Cuando enseñamos que los nenes no lloran, criamos hombres que no hablan

  • Mario Gonzalez
  • -
  • May, 03 , 26

“Papá, me siento triste”, dice mi hijo al otro lado del teléfono. Pueden imaginar que se activó el modo psiquiatra al instante.

“Gracias por dejármelo saber, hijo. ¿Puedes describirme lo que sientes?”, le contesto.

“Pues, papá, no sé bien cómo describirlo… pero me siento triste.”

“¿Está pasando algo que esté causando lo que sientes?”

“No sé… pero ayer no dormí bien por terminar la feria científica. Fueron muchas horas de trabajo y me siento en baja.”
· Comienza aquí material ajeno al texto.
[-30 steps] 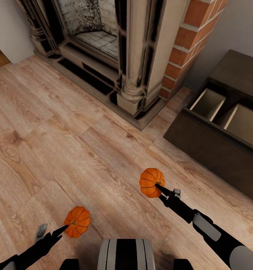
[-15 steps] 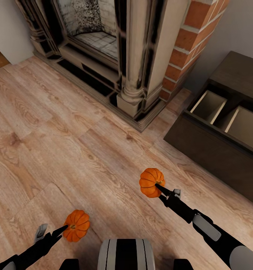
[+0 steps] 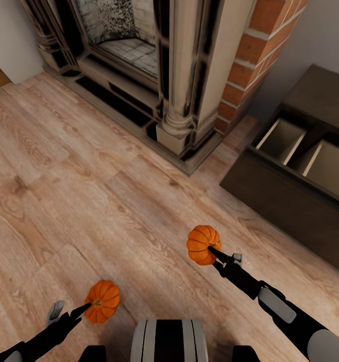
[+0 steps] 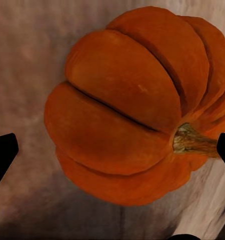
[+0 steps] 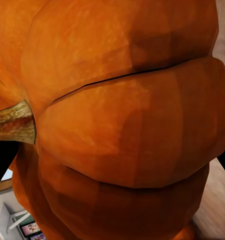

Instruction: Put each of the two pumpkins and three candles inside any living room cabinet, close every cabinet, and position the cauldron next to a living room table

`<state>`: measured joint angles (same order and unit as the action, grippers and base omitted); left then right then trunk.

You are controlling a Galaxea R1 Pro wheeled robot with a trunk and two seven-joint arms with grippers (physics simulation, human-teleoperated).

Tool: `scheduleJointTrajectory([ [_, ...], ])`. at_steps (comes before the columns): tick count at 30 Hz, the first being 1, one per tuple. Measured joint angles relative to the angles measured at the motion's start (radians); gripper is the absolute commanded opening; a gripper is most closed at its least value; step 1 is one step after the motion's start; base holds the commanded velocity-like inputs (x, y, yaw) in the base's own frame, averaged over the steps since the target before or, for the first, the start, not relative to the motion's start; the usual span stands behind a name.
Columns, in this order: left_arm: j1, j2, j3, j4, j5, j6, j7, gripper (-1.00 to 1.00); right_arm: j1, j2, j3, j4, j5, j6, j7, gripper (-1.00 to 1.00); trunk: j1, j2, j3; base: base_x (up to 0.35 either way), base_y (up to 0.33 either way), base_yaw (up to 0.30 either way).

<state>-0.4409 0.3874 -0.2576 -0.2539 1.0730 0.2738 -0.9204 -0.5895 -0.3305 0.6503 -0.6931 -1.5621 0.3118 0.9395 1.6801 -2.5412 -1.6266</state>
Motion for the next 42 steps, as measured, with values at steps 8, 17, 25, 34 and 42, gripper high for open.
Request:
scheduleJointTrajectory([
  [8, 0.000, -0.003, 0.001, -0.001, 0.001, 0.000, 0.016, 1.00, 0.000, 0.000, -0.001, 0.000, -0.001, 0.001, 0.000, -1.00, 0.000, 0.000, -0.004, 0.000, 0.000, 0.000],
  [17, 0.000, -0.005, 0.000, -0.001, 0.000, 0.000, 0.015, 1.00, 0.000, 0.000, -0.001, 0.000, -0.001, 0.001, 0.000, -1.00, 0.002, -0.001, -0.019, 0.000, 0.000, 0.000],
  [25, 0.000, -0.005, 0.000, -0.001, -0.001, 0.000, 0.013, 1.00, 0.000, 0.000, -0.001, 0.000, 0.000, 0.000, 0.000, -1.00, 0.003, -0.001, -0.023, 0.000, 0.000, 0.000],
  [34, 0.000, -0.005, 0.000, -0.001, 0.000, -0.001, 0.012, 1.00, 0.000, 0.000, -0.001, 0.000, -0.001, 0.001, 0.000, -1.00, 0.004, -0.002, -0.035, 0.000, 0.000, 0.000],
  [42, 0.000, -0.005, 0.000, -0.001, 0.000, -0.001, 0.010, 1.00, 0.000, 0.000, -0.001, 0.000, -0.001, 0.001, 0.000, -1.00, 0.004, -0.002, -0.035, 0.000, -0.016, 0.000],
])
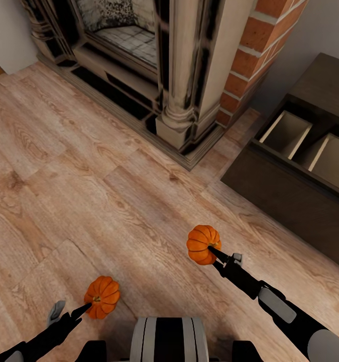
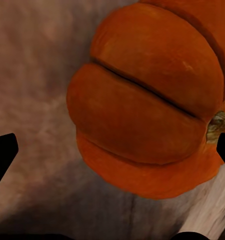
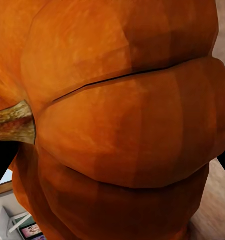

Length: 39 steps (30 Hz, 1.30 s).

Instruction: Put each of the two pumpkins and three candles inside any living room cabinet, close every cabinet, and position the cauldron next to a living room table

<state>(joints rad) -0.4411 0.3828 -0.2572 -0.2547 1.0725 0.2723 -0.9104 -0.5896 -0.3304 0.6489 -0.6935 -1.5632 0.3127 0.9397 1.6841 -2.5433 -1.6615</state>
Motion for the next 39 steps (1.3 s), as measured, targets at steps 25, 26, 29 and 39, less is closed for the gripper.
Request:
scheduleJointTrajectory([
  [25, 0.000, 0.000, -0.002, 0.000, -0.001, -0.011, 0.001, 1.00, 0.000, 0.000, 0.000, 0.000, 0.000, 0.000, 0.001, -1.00, 0.000, 0.000, 0.000, 0.035, -0.032, 0.000],
  [26, 0.000, 0.000, -0.002, 0.000, -0.001, -0.011, 0.001, 1.00, 0.000, 0.000, 0.000, 0.000, 0.000, 0.000, 0.001, -1.00, 0.000, 0.000, 0.000, 0.011, -0.020, 0.000],
  [29, 0.000, 0.000, -0.002, 0.000, -0.001, -0.011, 0.001, 1.00, 0.000, 0.000, 0.000, 0.000, 0.000, 0.000, 0.001, -1.00, 0.000, 0.000, 0.000, 0.005, -0.009, 0.000],
  [39, 0.000, 0.000, -0.002, 0.000, -0.002, -0.011, 0.001, 1.00, 0.000, 0.000, -0.001, 0.000, 0.000, 0.000, 0.001, -1.00, 0.000, 0.000, 0.000, 0.000, -0.067, 0.000],
])
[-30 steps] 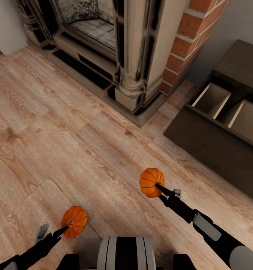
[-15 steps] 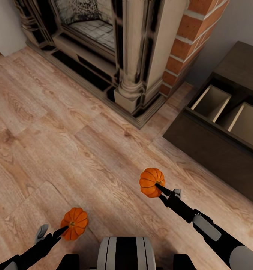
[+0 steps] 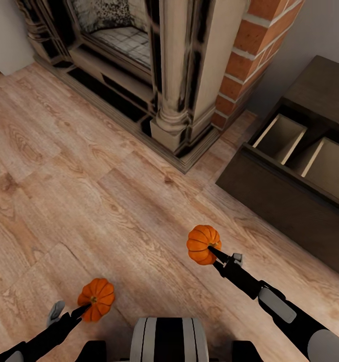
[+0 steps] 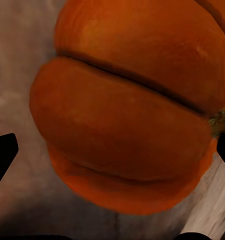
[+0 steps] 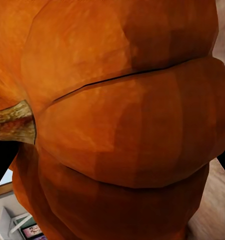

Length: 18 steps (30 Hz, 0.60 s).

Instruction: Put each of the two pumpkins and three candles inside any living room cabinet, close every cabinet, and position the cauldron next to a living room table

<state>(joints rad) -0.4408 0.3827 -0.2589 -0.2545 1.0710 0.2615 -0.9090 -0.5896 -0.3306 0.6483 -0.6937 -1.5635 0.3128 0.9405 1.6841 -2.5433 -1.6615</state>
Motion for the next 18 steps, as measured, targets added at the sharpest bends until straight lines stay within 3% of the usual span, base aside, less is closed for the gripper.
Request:
scheduleJointTrajectory([
  [18, 0.000, 0.000, 0.001, -0.002, 0.008, 0.006, -0.003, 1.00, 0.000, 0.000, -0.001, 0.000, 0.000, 0.000, 0.000, -1.00, 0.000, 0.000, 0.000, 0.045, -0.040, 0.000],
])
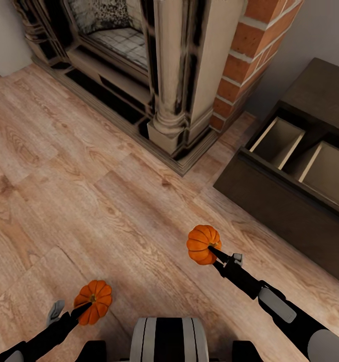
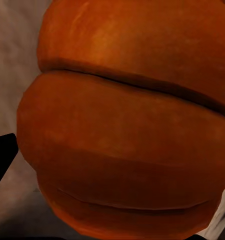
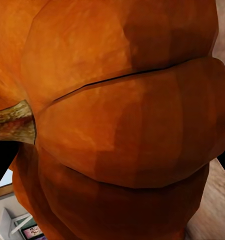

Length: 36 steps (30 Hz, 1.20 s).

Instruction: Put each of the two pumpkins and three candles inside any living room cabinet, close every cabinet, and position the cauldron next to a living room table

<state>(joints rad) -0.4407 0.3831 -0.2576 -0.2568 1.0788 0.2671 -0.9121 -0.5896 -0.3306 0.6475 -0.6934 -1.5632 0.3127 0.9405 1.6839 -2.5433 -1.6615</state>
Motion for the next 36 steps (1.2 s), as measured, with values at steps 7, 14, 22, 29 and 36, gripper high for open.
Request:
scheduleJointTrajectory([
  [7, 0.000, 0.000, -0.002, 0.000, 0.000, 0.001, 0.000, -1.00, 0.000, -0.001, 0.000, 0.000, 0.000, 0.000, 0.000, -1.00, 0.000, 0.000, 0.000, 0.002, -0.002, 0.000],
  [14, 0.000, 0.000, -0.001, 0.000, 0.000, 0.001, 0.000, -1.00, 0.000, 0.000, 0.000, 0.000, 0.000, 0.000, -0.001, -1.00, 0.000, 0.000, 0.000, 0.000, 0.000, 0.000],
  [22, 0.000, 0.000, -0.001, 0.000, 0.000, 0.000, -0.001, -1.00, 0.000, 0.000, 0.000, 0.000, 0.000, 0.000, -0.001, -1.00, 0.000, 0.000, 0.000, 0.000, 0.000, 0.000],
  [29, 0.000, 0.000, 0.000, 0.000, 0.000, -0.001, -0.001, -1.00, 0.000, 0.000, 0.000, 0.000, 0.000, 0.000, -0.002, -1.00, 0.000, 0.000, 0.000, 0.000, 0.000, 0.000],
  [36, 0.000, 0.000, 0.000, 0.000, -0.001, -0.001, -0.001, -1.00, 0.000, 0.000, 0.001, 0.000, 0.000, 0.000, -0.002, -1.00, 0.000, 0.000, 0.000, 0.000, 0.000, 0.000],
])
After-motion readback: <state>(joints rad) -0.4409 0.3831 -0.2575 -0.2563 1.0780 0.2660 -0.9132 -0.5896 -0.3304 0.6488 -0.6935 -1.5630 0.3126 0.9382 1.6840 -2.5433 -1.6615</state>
“Ok, hijo. Descansa. Pero si luego te sigues sintiendo mal, me dejas saber.”

Esta conversación es uno de esos momentos donde se encuentran mi rol de papá y mi trabajo como psiquiatra. Me hizo reflexionar sobre las dificultades que tenemos los hombres para conectar con nuestras emociones y buscar ayuda a tiempo.
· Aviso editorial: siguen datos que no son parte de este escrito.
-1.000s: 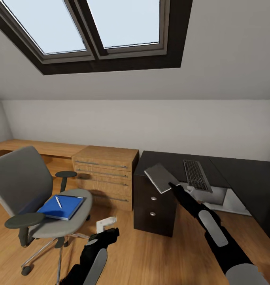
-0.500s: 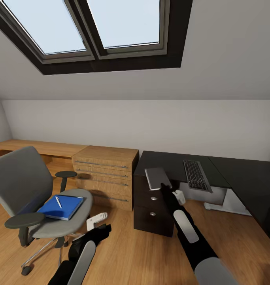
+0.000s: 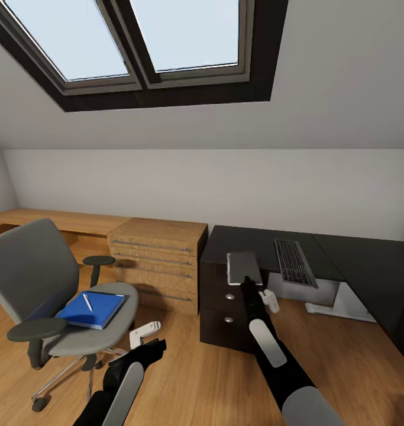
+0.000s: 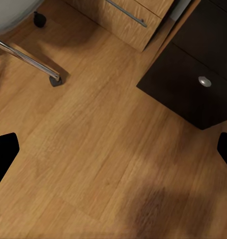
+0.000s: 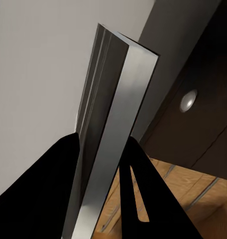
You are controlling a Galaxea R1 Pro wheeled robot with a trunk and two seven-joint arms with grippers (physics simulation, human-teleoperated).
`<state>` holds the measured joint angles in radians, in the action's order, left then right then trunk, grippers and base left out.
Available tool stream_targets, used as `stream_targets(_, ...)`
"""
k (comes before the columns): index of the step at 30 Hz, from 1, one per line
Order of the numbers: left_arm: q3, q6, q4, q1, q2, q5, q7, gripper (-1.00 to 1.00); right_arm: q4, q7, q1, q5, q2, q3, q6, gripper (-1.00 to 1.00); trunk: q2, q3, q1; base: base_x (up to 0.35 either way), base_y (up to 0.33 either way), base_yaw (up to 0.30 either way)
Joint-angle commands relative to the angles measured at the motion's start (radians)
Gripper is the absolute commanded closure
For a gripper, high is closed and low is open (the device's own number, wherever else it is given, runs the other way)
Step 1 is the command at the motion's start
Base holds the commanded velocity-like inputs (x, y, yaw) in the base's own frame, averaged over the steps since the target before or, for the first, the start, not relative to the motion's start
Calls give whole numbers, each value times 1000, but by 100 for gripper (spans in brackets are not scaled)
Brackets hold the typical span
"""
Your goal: In the bedroom, organize the workspace by keeping the computer under the desk, ensuring the monitor is on the desk, placing the keyboard on the desk next to the monitor, placing the mouse on the desk next to the keyboard, moving the folder from the swivel chair onto the desk next to the mouse, stacking the notebook on top of the folder with the pen on top of the notebook, and positioning the swivel chair next to the desk.
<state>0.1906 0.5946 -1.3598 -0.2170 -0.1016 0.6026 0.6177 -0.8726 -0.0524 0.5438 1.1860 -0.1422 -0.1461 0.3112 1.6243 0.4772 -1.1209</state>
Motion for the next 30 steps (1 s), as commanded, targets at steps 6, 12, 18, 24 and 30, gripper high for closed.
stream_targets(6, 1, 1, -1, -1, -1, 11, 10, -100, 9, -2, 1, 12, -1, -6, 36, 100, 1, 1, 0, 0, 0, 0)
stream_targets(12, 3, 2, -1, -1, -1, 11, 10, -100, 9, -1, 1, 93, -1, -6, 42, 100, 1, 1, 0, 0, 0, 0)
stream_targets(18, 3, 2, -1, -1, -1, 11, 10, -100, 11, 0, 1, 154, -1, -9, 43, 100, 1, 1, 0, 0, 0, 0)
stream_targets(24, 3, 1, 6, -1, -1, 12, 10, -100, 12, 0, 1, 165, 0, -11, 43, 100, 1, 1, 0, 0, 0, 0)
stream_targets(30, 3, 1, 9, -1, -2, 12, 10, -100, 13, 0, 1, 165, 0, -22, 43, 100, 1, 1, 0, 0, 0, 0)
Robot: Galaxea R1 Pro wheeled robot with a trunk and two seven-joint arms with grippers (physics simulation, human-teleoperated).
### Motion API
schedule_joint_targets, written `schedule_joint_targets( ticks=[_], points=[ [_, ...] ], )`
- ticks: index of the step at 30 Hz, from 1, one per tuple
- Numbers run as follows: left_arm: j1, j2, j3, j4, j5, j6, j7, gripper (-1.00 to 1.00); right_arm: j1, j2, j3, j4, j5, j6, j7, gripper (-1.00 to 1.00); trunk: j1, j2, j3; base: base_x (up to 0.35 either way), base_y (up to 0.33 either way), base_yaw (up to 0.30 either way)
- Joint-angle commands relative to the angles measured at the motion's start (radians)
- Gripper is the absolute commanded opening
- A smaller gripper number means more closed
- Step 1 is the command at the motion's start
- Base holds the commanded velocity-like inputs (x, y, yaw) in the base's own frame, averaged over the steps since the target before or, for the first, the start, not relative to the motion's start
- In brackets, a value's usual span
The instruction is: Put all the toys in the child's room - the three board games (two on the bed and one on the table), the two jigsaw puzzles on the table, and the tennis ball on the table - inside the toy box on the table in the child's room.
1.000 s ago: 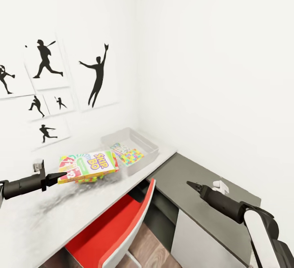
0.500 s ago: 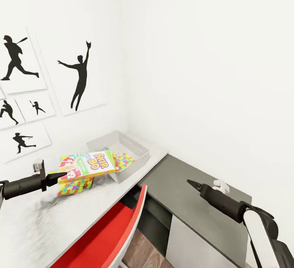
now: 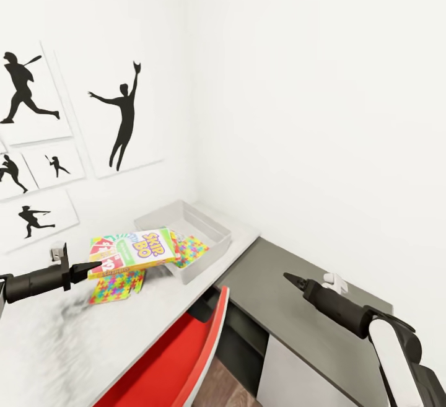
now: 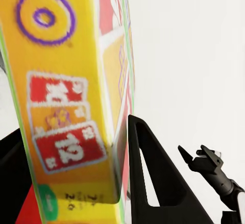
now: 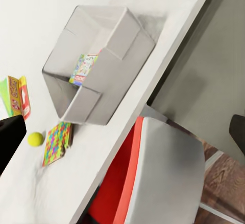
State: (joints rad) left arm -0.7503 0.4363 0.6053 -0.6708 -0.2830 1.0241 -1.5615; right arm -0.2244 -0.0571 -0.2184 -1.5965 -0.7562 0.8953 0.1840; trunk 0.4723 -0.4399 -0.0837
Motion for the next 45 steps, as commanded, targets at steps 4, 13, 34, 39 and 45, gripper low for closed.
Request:
schedule_joint_targets(
  ticks=[4, 13, 34, 39, 45],
  points=[
    [-0.001, -0.001, 0.003, 0.000, -0.010, 0.011, -0.009, -1.00, -0.001, -0.001, -0.002, -0.001, 0.008, 0.005, 0.008, 1.00, 0.001, -0.002, -0.002, 0.045, 0.030, 0.000],
    [-0.001, -0.001, 0.003, -0.001, -0.010, 0.010, -0.009, -1.00, -0.001, 0.000, -0.001, -0.002, 0.008, 0.004, 0.008, 1.00, 0.001, -0.002, -0.002, 0.100, 0.030, 0.000],
    [-0.001, -0.002, 0.002, 0.000, -0.010, 0.009, -0.009, -1.00, -0.001, 0.000, 0.001, -0.002, 0.008, 0.004, 0.008, 1.00, 0.001, -0.002, -0.002, 0.035, -0.079, 0.000],
    [-0.001, -0.003, 0.002, 0.000, -0.010, 0.008, -0.009, -1.00, -0.001, 0.000, 0.001, -0.003, 0.008, 0.004, 0.009, 1.00, 0.001, -0.002, -0.002, 0.069, -0.166, 0.000],
    [-0.001, -0.003, 0.004, 0.000, -0.010, 0.008, -0.009, -1.00, 0.000, -0.001, 0.001, -0.004, 0.009, 0.004, 0.009, 1.00, 0.001, -0.002, -0.002, 0.032, -0.036, 0.000]
  ],
)
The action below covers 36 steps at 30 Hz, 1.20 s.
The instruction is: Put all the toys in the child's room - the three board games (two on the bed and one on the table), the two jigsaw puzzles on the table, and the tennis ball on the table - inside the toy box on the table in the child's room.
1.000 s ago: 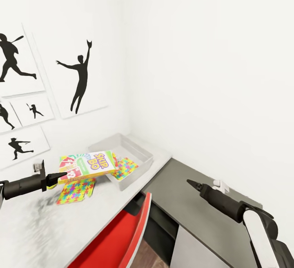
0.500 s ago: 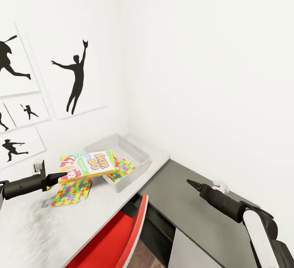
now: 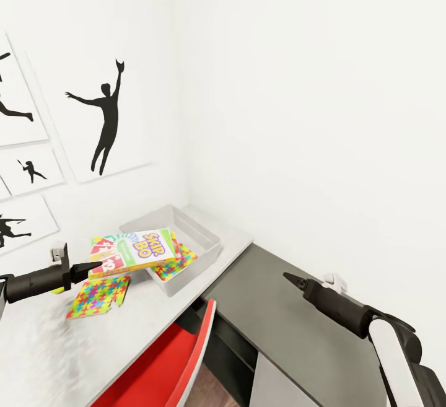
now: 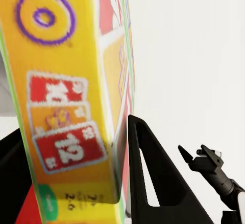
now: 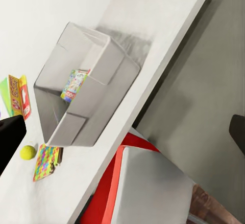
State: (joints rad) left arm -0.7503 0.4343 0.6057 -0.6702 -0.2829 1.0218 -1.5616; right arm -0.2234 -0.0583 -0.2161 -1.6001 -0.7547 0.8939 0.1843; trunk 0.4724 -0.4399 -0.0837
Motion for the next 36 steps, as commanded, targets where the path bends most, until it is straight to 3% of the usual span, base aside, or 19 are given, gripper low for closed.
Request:
schedule_joint_targets(
  ticks=[1, 7, 12, 20, 24, 36],
  points=[
    [-0.001, 0.000, 0.004, -0.001, -0.010, 0.011, -0.009, -1.00, -0.001, 0.000, -0.002, 0.000, 0.007, 0.005, 0.009, 1.00, 0.001, -0.002, -0.002, 0.004, -0.005, 0.000],
    [-0.001, 0.000, 0.005, -0.001, -0.010, 0.011, -0.009, -1.00, -0.002, 0.001, 0.003, 0.000, 0.007, 0.006, 0.008, 1.00, 0.001, -0.002, -0.002, 0.001, -0.048, 0.047],
    [-0.001, -0.001, 0.005, -0.001, -0.010, 0.011, -0.009, -1.00, -0.007, 0.001, 0.063, -0.001, 0.009, 0.003, 0.006, 1.00, 0.001, -0.002, -0.002, 0.000, -0.223, 0.249],
    [-0.001, -0.001, 0.006, -0.001, -0.010, 0.011, -0.009, -1.00, -0.031, 0.001, 0.080, -0.001, 0.013, 0.002, 0.007, 1.00, 0.001, -0.002, -0.002, 0.000, -0.071, 0.282],
    [-0.001, -0.001, 0.006, -0.001, -0.010, 0.011, -0.009, -1.00, -0.047, 0.001, 0.111, 0.001, 0.020, 0.001, 0.007, 1.00, 0.001, -0.002, -0.002, 0.091, 0.050, 0.284],
    [-0.001, -0.002, 0.005, -0.001, -0.010, 0.009, -0.009, -1.00, -0.048, -0.003, 0.109, 0.002, 0.009, -0.033, 0.009, 1.00, 0.001, -0.002, -0.008, 0.170, 0.025, 0.277]
  ],
)
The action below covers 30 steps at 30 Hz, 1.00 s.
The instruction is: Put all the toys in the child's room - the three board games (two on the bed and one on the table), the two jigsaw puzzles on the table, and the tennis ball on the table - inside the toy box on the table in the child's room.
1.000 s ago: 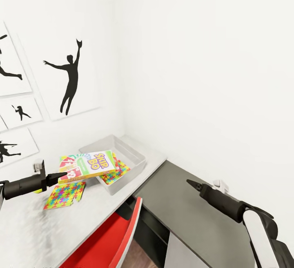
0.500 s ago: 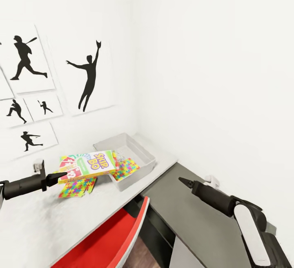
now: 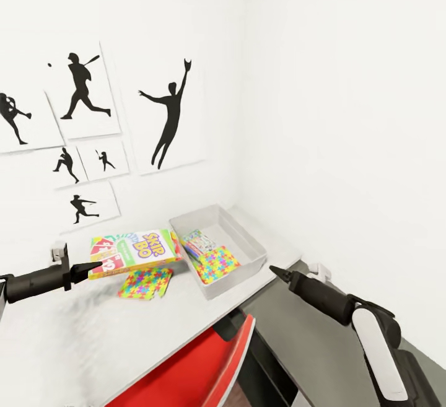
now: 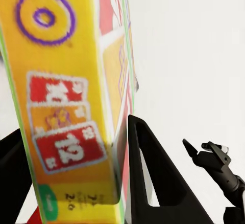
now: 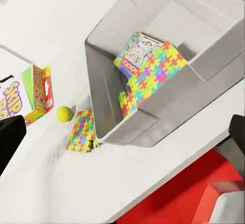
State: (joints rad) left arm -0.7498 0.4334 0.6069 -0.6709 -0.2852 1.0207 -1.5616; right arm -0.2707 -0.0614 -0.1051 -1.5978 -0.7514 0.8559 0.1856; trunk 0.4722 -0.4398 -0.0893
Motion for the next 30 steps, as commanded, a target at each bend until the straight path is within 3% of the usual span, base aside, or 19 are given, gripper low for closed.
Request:
schedule_joint_targets(
  ticks=[1, 30],
  points=[
    [-0.002, -0.001, 0.004, -0.001, -0.008, 0.010, -0.009, -1.00, -0.001, 0.000, -0.002, -0.001, 0.006, 0.004, 0.008, 1.00, 0.001, -0.002, -0.003, 0.156, 0.027, 0.275],
    [-0.002, -0.001, -0.002, -0.001, -0.008, 0.010, -0.009, -1.00, -0.001, -0.012, -0.005, 0.004, 0.004, 0.003, 0.009, 1.00, 0.001, -0.002, -0.020, 0.083, 0.031, 0.275]
  ],
)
Recientemente leí un artículo donde se hablaba de por qué a los hombres se nos hace más difícil buscar ayuda para nuestra salud mental (They’re taught that showing feelings is shameful: eight reasons men don’t go to therapy – and why they should).

El artículo explica que muchos hombres no van a terapia no porque no la necesiten, sino porque crecieron aprendiendo a resolver solos, a aguantar y a no hablar mucho de lo que sienten. Por eso, la idea de sentarse a hablar de emociones puede sentirse incómoda o incluso amenazante.

 

También existe ese pensamiento de “yo debería poder con esto”, lo que hace que pidan ayuda tarde, cuando ya están en crisis. A eso se suma que casi no ven otros hombres hablando de terapia de forma normal, y que da miedo abrir temas que llevan tiempo guardados. Al final, el mensaje es sencillo: la terapia no es solo para cuando todo está mal, es una forma de cuidarse, igual que uno cuida el cuerpo.

 

La realidad es que nadie está exento de eventos como la depresión, y los datos en hombres están por debajo de la realidad. Aunque en los números parece que los hombres tienen menos depresión que las mujeres, en realidad muchas veces no se detecta.

Esto pasa porque en nosotros la depresión no siempre se presenta como tristeza o llanto. Puede verse más como irritabilidad, distancia con los demás, enojo, problemas de motivación, dificultad para concentrarse o incluso molestias físicas.

Toda esta situación me remontó a momentos en mi vida donde escuché frases como los nenes no lloran y no tienes razones para sentirse así. Igual que muchos de mis pacientes varones, que por primera vez se abren a su vulnerabilidad emocional en mi oficina. Por eso intento hacerlo distinto con mi hijo. Deseo que él no se sienta culpable o avergonzado de expresar sus emociones de una forma abierta. Que se sienta en la confianza de buscar ayuda cuando sea necesario.

 

Créanme, conozco lo que se siente estar en la otra silla. 

 

Por eso, cada vez que puedo, intento ayudar a mis hijos a desarrollar una mejor relación con sus emociones.